Jenni here, and I have a confession to make. In the past I haven't always focused on Twitter. As the "creative brain" here at Prim'd Marketing, I placed more emphasis on the visual platforms like Pinterest and Instagram. But this past spring when we launched Prim'd, I realized I needed to get more serious about Twitter. I’ve had an account since 2008, but sometimes I felt like a lot of our clients do: like I was shouting into roaring river of tweets, and I’d often ask myself, “Is anyone even listening to me?"
A couple of months ago I sat down with Sophie, who not only has a huge following herself, but also has built large followings for brands in the past. We started to sketch out some plans for Twitter, both for my personal account, as well as for our Prim'd Twitter account (since we're now building our following from scratch).

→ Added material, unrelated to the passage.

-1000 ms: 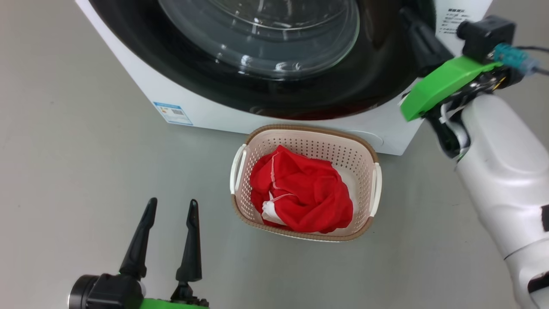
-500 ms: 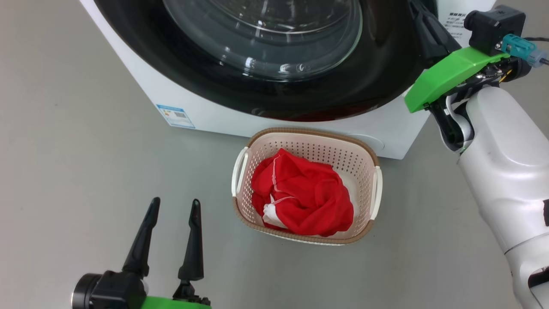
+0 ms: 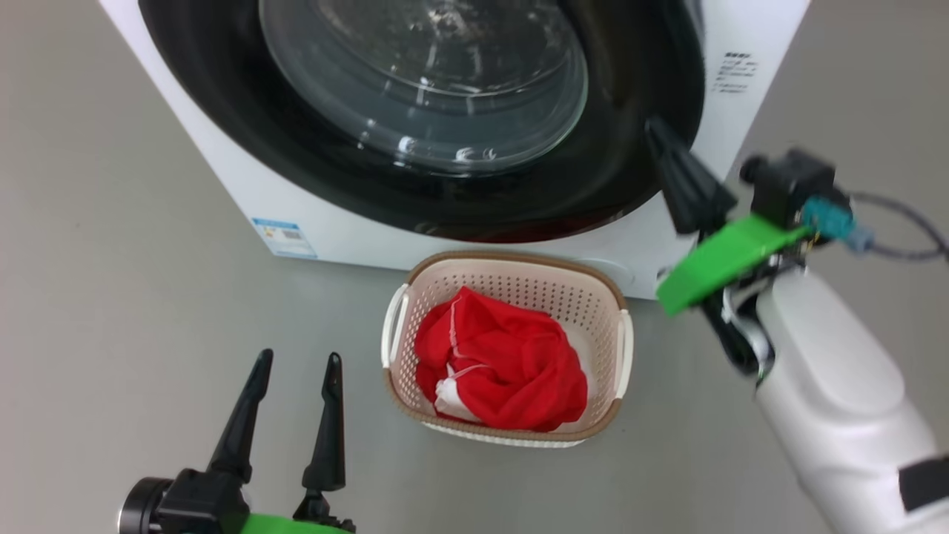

I was surprised how easily and quickly I started seeing growth once I put our plans into place. But more than that, I was astonished by how much I actually loved Tweeting. I didn't realize how easily Twitter allows you to easily strike up conversations with just about anyone — and the feeling I got the first time I was re-tweeted by an established expert made me realize how indifferent I'd been to one of the most powerful business tools out there.
So, now that I'm brushing up on my Twitter skills, here a couple of things that I've learned or read along the way that have been helpful:
1. Stop Sub Tweeting
This was a term that I learned a couple of months ago, and it’s something that we see a lot when our clients first start on Twitter. Sub-tweeting is when you find a great article or video, and share it on Twitter, but you don’t credit or mention the author:
The issue with this, is not just about giving acknowledgement those who deserve it, but you’re also limiting your chances of engagement. How is that person supposed to know you like their article if you don’t get their attention in some way? Often times authors will favorite or re-tweet which can mean lots of new potential followers seeing your post, checking your profile and following you. So, stop sub-tweeting, and start use phrases like "cc" or "via," or "by @twitterhandlename” to boost engagement:
2. Don't Be Shy - Connect
When you first start to build a Twitter following for your business, try to respond to every person who engages with you. If they re-tweet or follow you, direct message (or DM) them and thank them. At some point in your growth, you will want to analyze and refine your following based on target demographics. But in the beginning stages you're trying to build momentum, so the focus should be on creating the highest number of quality interactions as possible.
Time Saving Tip: Participate in #followfriday (or #ff). On Fridays, you can welcome any new followers who have joined you that week by tweeting "#FF" and then tagging their names in your post:
3. Follow Users and Tweets Relevant to your Business
Favorite articles and follow users that relate to your area of expertise. For example, my business helps other business owners with social media, blogging and company newsletters. I spent some time looking for people who are marketing experts, or experts in our client's industries. Each week I will retweet or favorite articles that are relevant to my own customers as well as other people who are in my industry. This type of interaction helps build a community of relevant experts and like-minded business owners who can become potential brand partners or customers.
Time Saving Tip: I use Pocket as a way of storing posts, and schedule them later in my Twitter feed. That allows me to "save up" that time, so I can focus for a couple of hours on a Monday or Tuesday instead of trying to do it sporadically throughout the week.
4. Have a great Twitter Profile
When I come to your page I want to know who you are and how you relate to me and my business. Could you be a potential partner? A resource? A customer? A business that I might be interested in? Have a great description and a profile picture with your logo that tells me you're communicating as a corporate entity, or a great headshot that lets me know that you're an individual tweeting for a business.
Your profile should have: a great picture of you (if it's a personal account), a description with key topics followers can expect to talk with you about, and a link to your website.
5. Use Twitter as Your Business's "Grand Central Station"
Out of all the social media platforms out there, Twitter's stream by far moves the fastest. Scroll down your feed and you'll see hundreds of tweets, all posted within the last twenty minutes. It's easy to get lost in all of the other things going on. But the upside is that your business can tweet once an hour or even once every half hour without turning people off. We recommend that businesses use Twitter as their "Grand Central station" and include all of the updates, posts, images, or articles that also go through their Facebook, Instagram or Pinterest. Add in a couple of relevant hashtags to allow people to discover your tweet or track a campaign, and you'll be maximizing your businesses opportunities to widen your audience and connect with the people you're after.